Over the past few years, I have begun to keep track of what I have read through the course of each year by placing every finished book onto a separate “completed” bookshelf. Some years are better than others, but I have been averaging about 100 books a year. Compared to the prodigious rate at which some people read, this may not be impressive; compared to my aspirations for reading when I buy five books on Friday night and dream that I could finish them all by Sunday, it falls far short. And yet, even at the rate of 100 a year, I will look at the shelf and realize that I don’t even remember reading some of the books on there.
Maybe this is sheer careless reading or inattentiveness, but maybe it is true of life more generally. Some reading has stayed with me through years, but I have forgotten the great bulk of everything I have ever read. It is a sad reflection, made sadder when I realize that the same is true of my life more generally. Most of my experiences and feelings have also slipped away from my memory, but at least I can go back and re-read a book – those parts of my life are lost forever.
What a wonderful post. Funny enough, I thought it was going to inspire me to write a little bit about books and reading, but now that I’m sitting here at the keyboard, I find my thoughts going in a different direction entirely.
For most of my adult life, I’ve played a little game with myself around Christmastime. I try to retain at least a few vivid memories of each Christmas and “recite” them in chronological order, starting from the earliest I can remember at around age five or six. I don’t mean I literally deliver a meandering soliloquy out loud; I just mean I attempt to set aside some uninterrupted time to concentrate and systematically reflect on one Christmas after another, to keep the embers of memory glowing. Why? Well, aside from the surface-level answer that it’s my favorite time of year and memories are plentiful, there’s the fact that, in a way, I’m attempting to pause the flow of time, to gather all those Christmases Past and relive them now, all at once, to join the Webster’s Dictionary I got from my dad for Christmas of 1982 together with the Christmas morning I spent watching the sunrise with my dog on the Blue Ridge Parkway in 1996 and the Christmas of 2003 when I spoke to my grandmother for the last time, and so on. A world in a grain of sand; eternity in an hour; a lifetime of disparate experiences gathered under one arbitrary temporal roof to celebrate together. It’s like I’ve constructed a Simonidean memory palace, one decorated with strings of electric lights and fragrant with the scents of pine, peppermint, holly, and sage, with choral versions of carols playing on an endless loop in the background.
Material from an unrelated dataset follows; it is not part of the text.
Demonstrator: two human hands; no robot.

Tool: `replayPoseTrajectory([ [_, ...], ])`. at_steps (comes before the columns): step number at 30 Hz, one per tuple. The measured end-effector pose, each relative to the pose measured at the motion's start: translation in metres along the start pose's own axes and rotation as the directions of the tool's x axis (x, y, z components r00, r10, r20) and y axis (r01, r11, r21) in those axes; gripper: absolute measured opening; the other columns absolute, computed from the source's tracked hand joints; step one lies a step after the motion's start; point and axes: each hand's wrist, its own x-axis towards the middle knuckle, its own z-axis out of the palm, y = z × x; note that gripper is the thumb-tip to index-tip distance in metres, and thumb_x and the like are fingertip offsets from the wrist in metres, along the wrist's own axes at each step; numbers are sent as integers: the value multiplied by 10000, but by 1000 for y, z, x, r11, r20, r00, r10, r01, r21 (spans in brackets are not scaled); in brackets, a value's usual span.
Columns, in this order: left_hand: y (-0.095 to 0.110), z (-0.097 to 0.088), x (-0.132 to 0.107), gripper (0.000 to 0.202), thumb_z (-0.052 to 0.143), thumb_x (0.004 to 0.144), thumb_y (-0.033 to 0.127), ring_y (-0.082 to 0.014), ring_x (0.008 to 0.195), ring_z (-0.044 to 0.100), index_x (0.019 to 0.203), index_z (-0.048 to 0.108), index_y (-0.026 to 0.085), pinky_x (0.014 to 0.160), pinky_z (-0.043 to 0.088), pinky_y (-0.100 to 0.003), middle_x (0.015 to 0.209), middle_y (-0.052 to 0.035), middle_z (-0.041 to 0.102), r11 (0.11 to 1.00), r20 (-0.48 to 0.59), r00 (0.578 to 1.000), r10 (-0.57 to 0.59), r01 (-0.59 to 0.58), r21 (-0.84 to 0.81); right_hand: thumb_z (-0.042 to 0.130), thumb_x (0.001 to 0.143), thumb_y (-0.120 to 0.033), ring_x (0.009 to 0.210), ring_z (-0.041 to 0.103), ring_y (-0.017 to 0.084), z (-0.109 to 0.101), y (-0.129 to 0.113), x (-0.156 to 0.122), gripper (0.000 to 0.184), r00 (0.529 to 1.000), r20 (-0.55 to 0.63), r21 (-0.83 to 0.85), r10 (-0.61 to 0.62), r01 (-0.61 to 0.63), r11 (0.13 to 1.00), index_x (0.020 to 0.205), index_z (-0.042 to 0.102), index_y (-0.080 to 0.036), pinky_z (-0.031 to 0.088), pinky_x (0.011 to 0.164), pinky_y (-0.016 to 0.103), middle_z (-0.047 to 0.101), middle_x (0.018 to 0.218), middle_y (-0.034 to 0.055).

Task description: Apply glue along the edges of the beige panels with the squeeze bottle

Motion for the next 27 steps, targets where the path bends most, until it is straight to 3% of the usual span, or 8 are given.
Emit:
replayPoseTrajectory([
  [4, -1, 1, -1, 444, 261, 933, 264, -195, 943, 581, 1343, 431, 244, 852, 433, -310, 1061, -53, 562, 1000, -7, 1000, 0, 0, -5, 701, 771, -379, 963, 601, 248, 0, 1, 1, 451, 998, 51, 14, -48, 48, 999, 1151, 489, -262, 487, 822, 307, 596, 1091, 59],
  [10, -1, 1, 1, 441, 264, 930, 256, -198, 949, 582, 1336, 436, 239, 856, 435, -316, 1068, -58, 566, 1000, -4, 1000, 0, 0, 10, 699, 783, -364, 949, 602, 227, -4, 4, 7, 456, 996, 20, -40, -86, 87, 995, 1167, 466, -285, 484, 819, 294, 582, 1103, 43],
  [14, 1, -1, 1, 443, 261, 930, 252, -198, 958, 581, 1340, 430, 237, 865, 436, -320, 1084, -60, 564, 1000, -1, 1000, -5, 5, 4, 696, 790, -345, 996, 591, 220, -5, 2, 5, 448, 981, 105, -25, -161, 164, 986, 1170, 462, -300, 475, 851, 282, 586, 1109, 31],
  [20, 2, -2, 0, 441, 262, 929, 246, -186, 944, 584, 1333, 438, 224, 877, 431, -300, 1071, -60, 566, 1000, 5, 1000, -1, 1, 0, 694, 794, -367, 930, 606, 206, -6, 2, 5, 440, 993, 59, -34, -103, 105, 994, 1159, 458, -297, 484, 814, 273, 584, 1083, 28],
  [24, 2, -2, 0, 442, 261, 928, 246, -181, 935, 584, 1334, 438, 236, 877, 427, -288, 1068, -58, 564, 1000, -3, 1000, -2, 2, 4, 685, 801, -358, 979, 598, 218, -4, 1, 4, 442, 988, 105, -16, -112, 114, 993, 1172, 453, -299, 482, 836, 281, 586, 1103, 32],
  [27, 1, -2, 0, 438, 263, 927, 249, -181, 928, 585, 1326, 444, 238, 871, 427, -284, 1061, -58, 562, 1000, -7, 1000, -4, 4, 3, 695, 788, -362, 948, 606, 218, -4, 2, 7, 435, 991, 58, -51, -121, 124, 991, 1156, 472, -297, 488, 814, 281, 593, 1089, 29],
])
Most of my life has of course been forgotten, and that’s as it should be. The past can be a gorgon if we stare too deeply into it. As Lewis Hyde said in his excellent book A Primer for Forgetting: Getting Past the Past, “a pure, triumphant memory will mean an end to emerging life and a fixing of time, everything stuck just where it is (stuck, we might say, in those eternal, unchanging forms).” Nothing can renew itself if it isn’t allowed to disappear. In this case, though, I can’t resist the urge to thwart that natural cycle. If, when my life is over, I should find myself as a shade in Hades, being commanded to drink from the waters of Lethe, I’d like to think that I could find a way to pull some sort of trick to keep the memories of December 25th safe from the water’s obliterating effects, whether to smuggle them with me into the next life, or just to keep them for cheerful company in the netherworld.